In terms of convergence efficiency, TGPSO achieves stable convergence within approximately 10–12 iterations, significantly improving convergence speed compared to standard PSO’s 15–20 iterations, demonstrating excellent search efficiency. From the algorithm stability perspective, TGPSO exhibits ideal smooth progressive convergence characteristics with stable and controllable optimization processes, avoiding the premature convergence issues that may arise from the rapid convergence patterns of NGO and GWO algorithms (which experience sharp decline within the first 5–8 iterations), thereby ensuring comprehensive exploration of the solution space. Regarding optimization accuracy, TGPSO ultimately converges to a fitness value of approximately 0.169, markedly superior to the values around 0.173 achieved by the other three algorithms, reflecting stronger global optimization capabilities. In summary, TGPSO successfully achieves an optimal balance among convergence speed, algorithm stability, and optimization accuracy, obtaining superior solution quality while ensuring comprehensive search thoroughness.

5. Conclusions

This study focuses on hexapod robots and addresses the requirements for efficient locomotion across multi-material terrain environments by designing an adaptive gait optimization method that incorporates foot-terrain sinkage models. The significance of this research lies in providing theoretical foundations and technical support for bottom-dwelling hexapod robots operating in complex environments, offering important reference for subsequent research in intelligent robot motion control and environmental adaptability. The specific contributions include:

• Proposed the TGPSO optimization algorithm, which integrates foot sinkage detection mechanisms and dynamic weight adjustment strategies. Through Latin hypercube sampling, linearly decreasing inertia weights, and stagnation exploration mechanisms, it effectively addresses the local optima entrapment issues inherent in traditional PSO algorithms, significantly enhancing global search capabilities and convergence stability.
• Established a unified terrain-adaptive reward function framework that dynamically adjusts the weighting coefficients for speed, stability, and transportation cost based on foot sinkage measurements. For three typical terrain types— rock ground, sand ground, and clay ground—adaptive adjustment of optimization objectives was achieved.
• Validation through the Simulink of MatlabR2023b simulation platform demonstrated that the TGPSO algorithm achieved superior locomotion performance across all terrain conditions, while exhibiting excellent performance in center-of-mass fluctuation control, fully demonstrating the algorithm’s technical advantages in multi-material surface motion control.
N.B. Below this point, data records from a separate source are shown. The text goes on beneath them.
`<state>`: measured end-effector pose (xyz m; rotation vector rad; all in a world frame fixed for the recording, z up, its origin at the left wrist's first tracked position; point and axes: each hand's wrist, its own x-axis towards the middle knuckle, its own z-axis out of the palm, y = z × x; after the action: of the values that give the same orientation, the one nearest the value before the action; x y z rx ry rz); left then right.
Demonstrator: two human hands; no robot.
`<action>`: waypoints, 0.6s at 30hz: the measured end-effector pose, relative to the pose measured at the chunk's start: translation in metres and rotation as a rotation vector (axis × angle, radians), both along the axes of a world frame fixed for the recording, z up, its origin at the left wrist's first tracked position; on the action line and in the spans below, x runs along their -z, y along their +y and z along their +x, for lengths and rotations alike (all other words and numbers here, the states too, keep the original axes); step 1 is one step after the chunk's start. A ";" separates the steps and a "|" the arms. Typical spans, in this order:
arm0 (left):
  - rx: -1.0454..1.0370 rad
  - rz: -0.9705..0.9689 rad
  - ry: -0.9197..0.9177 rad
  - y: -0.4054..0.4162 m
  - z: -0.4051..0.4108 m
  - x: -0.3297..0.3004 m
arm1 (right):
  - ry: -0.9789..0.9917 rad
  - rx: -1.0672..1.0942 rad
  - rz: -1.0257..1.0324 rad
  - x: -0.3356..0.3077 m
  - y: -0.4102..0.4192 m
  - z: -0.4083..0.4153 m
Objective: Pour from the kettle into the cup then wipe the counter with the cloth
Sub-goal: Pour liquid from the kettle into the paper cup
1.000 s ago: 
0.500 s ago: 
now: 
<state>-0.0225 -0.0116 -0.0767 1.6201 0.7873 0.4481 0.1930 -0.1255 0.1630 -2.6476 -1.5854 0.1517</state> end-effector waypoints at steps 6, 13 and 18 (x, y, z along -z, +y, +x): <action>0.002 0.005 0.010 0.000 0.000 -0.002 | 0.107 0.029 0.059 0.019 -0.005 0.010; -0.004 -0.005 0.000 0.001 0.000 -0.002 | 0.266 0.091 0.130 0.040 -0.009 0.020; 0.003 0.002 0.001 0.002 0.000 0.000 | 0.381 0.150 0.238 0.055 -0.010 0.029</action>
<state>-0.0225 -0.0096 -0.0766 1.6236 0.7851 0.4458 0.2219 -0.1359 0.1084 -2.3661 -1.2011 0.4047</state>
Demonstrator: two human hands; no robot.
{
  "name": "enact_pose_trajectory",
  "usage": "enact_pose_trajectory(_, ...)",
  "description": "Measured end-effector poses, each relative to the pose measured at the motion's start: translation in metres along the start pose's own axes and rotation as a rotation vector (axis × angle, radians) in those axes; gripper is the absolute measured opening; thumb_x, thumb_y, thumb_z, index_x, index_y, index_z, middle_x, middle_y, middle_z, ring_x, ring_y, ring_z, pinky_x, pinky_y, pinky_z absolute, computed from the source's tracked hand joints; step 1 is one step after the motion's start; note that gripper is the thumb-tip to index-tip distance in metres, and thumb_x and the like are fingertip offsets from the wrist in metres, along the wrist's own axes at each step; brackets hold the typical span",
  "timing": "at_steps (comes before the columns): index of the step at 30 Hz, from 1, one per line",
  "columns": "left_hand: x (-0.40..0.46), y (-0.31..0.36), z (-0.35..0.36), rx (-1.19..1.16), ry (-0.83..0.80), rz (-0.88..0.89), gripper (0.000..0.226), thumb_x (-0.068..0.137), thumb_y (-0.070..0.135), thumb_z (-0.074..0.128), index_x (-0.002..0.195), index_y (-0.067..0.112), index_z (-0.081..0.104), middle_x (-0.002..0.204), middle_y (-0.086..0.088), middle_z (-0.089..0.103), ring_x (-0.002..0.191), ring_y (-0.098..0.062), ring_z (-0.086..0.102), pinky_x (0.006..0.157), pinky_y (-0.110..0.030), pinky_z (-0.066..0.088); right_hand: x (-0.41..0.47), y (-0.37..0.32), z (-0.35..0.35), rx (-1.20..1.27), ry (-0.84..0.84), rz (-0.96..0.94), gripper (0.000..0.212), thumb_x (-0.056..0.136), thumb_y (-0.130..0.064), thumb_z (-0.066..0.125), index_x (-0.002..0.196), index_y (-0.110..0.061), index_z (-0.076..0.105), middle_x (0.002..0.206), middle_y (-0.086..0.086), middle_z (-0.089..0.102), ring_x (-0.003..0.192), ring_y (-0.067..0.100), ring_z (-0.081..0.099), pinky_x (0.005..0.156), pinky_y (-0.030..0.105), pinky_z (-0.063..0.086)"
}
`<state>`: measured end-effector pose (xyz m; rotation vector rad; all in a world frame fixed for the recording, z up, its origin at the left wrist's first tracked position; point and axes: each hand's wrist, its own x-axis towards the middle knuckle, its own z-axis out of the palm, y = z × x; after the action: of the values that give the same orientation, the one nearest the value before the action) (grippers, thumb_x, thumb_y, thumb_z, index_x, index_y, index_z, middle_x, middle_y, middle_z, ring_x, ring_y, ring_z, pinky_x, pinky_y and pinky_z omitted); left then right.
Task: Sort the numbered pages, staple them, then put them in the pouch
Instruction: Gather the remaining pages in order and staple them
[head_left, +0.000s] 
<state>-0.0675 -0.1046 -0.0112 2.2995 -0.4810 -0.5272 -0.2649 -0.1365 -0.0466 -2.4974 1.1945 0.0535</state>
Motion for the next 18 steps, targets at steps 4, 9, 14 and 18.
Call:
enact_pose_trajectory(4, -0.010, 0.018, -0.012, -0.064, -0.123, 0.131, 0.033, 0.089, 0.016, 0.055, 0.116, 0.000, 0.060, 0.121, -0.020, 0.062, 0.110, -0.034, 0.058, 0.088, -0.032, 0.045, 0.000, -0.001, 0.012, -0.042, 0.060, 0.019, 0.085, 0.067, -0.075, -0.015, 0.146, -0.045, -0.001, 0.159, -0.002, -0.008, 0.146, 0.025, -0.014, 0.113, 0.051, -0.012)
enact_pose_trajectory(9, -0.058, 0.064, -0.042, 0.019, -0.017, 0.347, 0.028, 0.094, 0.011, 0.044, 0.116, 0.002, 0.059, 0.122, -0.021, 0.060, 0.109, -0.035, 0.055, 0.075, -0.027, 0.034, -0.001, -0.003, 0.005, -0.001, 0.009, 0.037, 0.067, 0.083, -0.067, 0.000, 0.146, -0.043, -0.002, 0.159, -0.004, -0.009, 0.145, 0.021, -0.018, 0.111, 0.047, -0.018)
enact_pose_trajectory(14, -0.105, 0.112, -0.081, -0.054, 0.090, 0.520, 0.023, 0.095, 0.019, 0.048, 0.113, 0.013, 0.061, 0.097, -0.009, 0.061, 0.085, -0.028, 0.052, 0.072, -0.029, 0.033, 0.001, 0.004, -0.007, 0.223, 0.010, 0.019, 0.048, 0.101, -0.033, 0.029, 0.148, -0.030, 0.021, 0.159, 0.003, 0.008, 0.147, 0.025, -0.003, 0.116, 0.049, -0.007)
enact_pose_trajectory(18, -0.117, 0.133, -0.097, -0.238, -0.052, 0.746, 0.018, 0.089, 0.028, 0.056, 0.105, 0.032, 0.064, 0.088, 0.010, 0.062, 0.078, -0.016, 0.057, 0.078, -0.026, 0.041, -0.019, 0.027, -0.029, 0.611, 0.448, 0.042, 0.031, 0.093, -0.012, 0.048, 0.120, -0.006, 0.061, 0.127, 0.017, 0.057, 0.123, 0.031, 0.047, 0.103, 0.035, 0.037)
While this study demonstrates the effectiveness of the TGPSO algorithm in simulation environments, we acknowledge that inherent differences exist between computational modeling and real-world implementation. In future work, we will focus on extending the algorithm’s applicability to geometrically complex terrain scenarios including slopes, obstacles, and irregular surfaces; conducting validation experiments on physical robot platforms to evaluate the algorithm’s robustness and practicality in real environments; and integrating online path planning methods to combine gait optimization with dynamic path planning, enhancing the algorithm’s real-time path adaptation capabilities and complex environment navigation performance, thereby providing more comprehensive technical solutions for the engineering applications of hexapod robots.